In spite of all current economic challenges, Herrmann expects user interest and data center operator interest to continue to grow. “It would not be shocking to see net absorption in the market grow meaningfully in 2023 and 2024, compared to previous years. That will likely drive continued development from new and current operators,” he said.

Data center sustainability, a priority

In 2022, it became even more apparent that sustainability needs to be a major part of the niche’s future. As emissions from data centers reach more critical levels, companies worldwide have made pledges to reach net-zero emissions, as well as focus more on developing green data centers.

According to CBRE, operators are under immense pressure to make their facilities more sustainable. Following events such as the drought experienced in the Southwest in 2022, data center water usage came under intense scrutiny.
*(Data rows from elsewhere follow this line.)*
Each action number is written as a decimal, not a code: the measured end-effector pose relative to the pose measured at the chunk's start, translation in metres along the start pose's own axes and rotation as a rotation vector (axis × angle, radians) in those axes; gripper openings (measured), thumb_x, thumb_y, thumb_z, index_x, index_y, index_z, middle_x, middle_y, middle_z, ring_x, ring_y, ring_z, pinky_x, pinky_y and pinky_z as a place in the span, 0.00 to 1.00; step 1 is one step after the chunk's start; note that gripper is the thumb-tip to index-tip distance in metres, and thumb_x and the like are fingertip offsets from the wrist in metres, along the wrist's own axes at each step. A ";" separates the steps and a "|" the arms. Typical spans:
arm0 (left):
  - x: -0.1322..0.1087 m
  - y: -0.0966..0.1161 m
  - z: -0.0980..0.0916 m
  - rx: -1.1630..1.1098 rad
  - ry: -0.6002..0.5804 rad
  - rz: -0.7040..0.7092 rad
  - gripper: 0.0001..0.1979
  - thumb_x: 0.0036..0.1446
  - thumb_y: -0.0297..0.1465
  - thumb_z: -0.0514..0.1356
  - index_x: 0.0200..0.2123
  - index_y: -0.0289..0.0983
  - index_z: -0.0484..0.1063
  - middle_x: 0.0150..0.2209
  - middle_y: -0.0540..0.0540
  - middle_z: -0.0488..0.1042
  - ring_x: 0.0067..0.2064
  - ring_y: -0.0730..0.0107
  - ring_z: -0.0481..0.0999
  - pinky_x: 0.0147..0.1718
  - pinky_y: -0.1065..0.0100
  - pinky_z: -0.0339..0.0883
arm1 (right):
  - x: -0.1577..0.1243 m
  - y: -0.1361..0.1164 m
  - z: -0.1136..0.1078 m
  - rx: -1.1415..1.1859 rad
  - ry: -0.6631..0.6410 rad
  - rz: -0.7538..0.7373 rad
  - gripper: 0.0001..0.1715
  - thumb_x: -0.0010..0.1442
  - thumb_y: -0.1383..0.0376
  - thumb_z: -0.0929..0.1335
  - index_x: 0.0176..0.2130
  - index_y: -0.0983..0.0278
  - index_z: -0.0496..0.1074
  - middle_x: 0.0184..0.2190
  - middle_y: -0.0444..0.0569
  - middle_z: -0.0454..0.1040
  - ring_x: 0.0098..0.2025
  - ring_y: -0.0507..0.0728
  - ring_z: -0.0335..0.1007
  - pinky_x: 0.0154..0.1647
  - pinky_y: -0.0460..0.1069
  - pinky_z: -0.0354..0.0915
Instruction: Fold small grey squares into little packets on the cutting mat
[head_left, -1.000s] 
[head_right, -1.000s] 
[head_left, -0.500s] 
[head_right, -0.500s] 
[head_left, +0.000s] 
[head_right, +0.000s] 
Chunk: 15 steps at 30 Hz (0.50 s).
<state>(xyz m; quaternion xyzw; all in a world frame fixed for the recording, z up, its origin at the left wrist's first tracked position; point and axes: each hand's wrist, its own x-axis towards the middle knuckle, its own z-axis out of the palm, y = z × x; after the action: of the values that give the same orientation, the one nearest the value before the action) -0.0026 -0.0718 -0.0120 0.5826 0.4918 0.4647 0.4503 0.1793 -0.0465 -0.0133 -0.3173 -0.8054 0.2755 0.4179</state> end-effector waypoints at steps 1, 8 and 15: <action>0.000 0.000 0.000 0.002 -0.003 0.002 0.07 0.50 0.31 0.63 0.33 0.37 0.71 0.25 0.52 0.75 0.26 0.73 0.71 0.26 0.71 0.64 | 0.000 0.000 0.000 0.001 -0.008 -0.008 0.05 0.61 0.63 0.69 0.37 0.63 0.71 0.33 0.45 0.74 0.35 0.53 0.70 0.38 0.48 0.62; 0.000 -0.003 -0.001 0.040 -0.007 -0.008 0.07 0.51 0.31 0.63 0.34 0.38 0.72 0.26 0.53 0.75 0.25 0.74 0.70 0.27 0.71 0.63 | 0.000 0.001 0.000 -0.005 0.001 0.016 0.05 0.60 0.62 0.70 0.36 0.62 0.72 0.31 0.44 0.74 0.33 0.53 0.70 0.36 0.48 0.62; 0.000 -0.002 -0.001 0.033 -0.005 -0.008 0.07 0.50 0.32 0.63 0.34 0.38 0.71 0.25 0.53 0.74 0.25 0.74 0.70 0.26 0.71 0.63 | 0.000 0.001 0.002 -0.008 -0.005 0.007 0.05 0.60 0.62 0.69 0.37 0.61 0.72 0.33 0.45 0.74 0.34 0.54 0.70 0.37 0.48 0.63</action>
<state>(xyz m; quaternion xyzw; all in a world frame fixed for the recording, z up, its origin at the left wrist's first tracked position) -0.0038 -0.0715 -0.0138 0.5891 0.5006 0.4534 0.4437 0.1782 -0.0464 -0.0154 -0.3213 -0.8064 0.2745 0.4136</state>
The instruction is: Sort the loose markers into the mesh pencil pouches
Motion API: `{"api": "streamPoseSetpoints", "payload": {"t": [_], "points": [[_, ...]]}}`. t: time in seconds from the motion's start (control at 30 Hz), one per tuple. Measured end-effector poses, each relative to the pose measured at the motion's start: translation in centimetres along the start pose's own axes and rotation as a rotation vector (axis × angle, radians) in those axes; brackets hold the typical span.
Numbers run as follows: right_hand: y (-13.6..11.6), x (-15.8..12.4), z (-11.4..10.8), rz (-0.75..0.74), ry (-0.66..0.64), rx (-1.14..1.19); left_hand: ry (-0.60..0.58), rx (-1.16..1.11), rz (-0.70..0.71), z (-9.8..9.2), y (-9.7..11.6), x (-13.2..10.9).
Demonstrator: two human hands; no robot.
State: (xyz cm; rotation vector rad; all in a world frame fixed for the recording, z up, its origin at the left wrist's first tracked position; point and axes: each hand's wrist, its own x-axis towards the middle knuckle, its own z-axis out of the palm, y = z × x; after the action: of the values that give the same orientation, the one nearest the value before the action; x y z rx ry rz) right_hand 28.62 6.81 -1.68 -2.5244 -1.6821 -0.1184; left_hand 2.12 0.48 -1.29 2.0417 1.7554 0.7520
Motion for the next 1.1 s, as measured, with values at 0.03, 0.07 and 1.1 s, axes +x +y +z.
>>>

One avenue of remedy—sustainability-linked financing—gained traction as a trend in the data center realm, with some large deals closing last year. Vantage Data Centers, for example, secured a $300 million loan to finance its VA13 data center in Ashburn, Va., while Aligned Data Centers signed a similar deal, following its record-breaking $1.4 billion agreement in 2021. Later in 2022, Aligned increased its sustainability-linked loan to $1.75 billion to accelerate its growth plans. The company is currently looking to expand in Ashburn, Va., Chicago, Phoenix and Salt Lake City.

According to a recent CPE interview with Vantage Senior Director of Sustainability Amanda Abell, the data center industry provides a great opportunity to have an enormous positive influence on addressing climate change, since the sector consumes so many resources.